Exercise 5: Fit a contour along a brain tumor
In medical imaging it is common that a person (the radiologist) manually draws a contour around an organ or disease region. This is done with an interface similar to that of an image editor. The person clicks on points on the boundary, and the computer interpolates the boundary segment between the clicks.
The images are located in ~c340/web_docs/labs/labAssign2/brain_tumor.There are
three images:tumor.jpg(real brain MRI image), tumorContour.jpg (tumor actual border, which can be used to measure the error of the polynomial) and polynomialContour.jpg (Polynomial contour of the
tumor. The red dots are given by radiologist and the blue border is fitted to the dots using polynomial interpolation. Note that it serves as an example of what your output would look like).
To display the image
I = imread('tumor.jpg');
imshow(I);
You can collect points on the contour using octave/matlab command ginput. You may have to try several different point placements to get an accurate curve, ie that the fitted polynomial follows approximately the tumor border and both numerical residual and visual inspection will provide satisfactory results. In fact, some medical devices use the same method where the radiologist indicates points around an object and the device fits a curve to those points.

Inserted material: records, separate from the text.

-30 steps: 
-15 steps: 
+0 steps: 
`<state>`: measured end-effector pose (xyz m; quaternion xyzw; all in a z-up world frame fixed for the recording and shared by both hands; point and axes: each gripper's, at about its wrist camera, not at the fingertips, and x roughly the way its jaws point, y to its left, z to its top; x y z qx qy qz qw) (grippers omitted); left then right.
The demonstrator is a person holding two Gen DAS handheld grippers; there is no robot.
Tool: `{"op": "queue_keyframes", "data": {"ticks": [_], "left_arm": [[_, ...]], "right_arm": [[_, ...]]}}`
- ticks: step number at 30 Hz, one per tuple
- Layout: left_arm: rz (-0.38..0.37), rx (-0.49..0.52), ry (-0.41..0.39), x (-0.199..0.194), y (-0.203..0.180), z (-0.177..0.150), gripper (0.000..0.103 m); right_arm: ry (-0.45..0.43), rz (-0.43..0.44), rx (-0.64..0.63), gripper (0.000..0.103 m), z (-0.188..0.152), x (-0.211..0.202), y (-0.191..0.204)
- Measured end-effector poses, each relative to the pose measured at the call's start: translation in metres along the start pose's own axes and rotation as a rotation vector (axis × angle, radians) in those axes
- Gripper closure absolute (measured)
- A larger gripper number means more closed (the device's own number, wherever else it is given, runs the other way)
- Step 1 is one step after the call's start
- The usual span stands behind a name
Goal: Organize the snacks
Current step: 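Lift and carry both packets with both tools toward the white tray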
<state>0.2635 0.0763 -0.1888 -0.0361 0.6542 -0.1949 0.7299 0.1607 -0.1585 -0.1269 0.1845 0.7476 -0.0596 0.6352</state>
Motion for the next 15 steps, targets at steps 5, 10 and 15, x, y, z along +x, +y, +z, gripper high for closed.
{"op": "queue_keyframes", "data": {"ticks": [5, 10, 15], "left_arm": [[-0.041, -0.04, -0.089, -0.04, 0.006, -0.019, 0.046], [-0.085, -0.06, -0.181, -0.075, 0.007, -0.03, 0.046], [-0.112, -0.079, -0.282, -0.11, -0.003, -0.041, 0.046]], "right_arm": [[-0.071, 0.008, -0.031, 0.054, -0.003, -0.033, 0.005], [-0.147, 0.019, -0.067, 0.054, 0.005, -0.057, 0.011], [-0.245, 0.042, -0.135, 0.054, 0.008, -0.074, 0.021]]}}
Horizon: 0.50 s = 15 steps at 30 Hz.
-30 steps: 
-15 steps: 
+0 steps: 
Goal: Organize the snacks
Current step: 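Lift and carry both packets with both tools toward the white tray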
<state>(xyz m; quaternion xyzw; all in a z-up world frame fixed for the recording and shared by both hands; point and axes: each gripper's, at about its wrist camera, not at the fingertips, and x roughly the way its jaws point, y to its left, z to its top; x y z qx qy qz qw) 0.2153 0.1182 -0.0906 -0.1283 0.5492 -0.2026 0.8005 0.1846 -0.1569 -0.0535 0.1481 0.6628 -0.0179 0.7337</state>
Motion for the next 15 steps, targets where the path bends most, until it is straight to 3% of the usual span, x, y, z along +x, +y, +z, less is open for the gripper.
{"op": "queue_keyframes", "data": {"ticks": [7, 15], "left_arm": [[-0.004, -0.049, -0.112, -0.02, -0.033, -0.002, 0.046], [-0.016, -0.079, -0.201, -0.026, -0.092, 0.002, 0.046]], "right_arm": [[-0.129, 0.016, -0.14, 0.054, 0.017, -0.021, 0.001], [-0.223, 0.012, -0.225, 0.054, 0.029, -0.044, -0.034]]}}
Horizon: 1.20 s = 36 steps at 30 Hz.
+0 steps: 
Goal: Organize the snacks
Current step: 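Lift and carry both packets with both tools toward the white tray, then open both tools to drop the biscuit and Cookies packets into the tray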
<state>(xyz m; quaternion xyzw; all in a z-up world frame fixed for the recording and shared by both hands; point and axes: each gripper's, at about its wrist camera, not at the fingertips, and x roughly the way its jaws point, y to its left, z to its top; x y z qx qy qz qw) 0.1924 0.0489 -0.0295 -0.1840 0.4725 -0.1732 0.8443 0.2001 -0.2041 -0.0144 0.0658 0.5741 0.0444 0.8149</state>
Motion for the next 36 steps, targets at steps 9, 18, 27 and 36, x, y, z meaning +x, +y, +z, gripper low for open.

(Alternatively, you can collect the points by subsampling of border pixels. You would have to figure out how to sort them - ginput is easier)
You can find the set of points on tumor contour using the following matlab code:
I = imread('tumorContour.jpg');
[x,y]= find(I > 250);
This is useful for computing the error. Think about how error might be defined here? There are many ways using both distances and pixels. For this exercise how can you define a Euclidean distance error from a pixel on the polynomial or spline contour to the ground truth radiologist contour?
Fit a piecewise cubic spline curve (Heath Ch7.4.2) along the contour of the brain tumor on the images of exercise. (You can use Octave/Matlab's built in spline or implement the routine yourself).
2.Find least square error also between your fitted contour and radiologist drawn contour.
Hints
You might go about it as follows:
Figure out how to use spline in a regular 1D function examples as in Exc 1
Figure out curve length parameterisation s: For each pair of [x_i,y_i] coordinates from ginput you want to compute the cumulative distance to the first point [x_0, y_0]. You can now think of these as a triplet [x_i,y_i, s_i]. Check that the distance increases monotonically with the points.
Use two separate splines, one to interpolate the x-coordinates, one for the y coordinates. Resamples these using a denser s_new, ie one per pixel.
plot(x,y) on top of image.
(Optional)
Fit a polynomial of order n along the contour of the brain tumor located in a brain MRI.
Start to fit a piecewise (imagine the contour is divided into a number of pieces) polynomial of order n along the contour so that it more or less approximates (in least square sense) the contour drawn by radiologist . The value of n may or may not be same for all pieces.Find least square error between your fitted contour and radiologist drawn contour.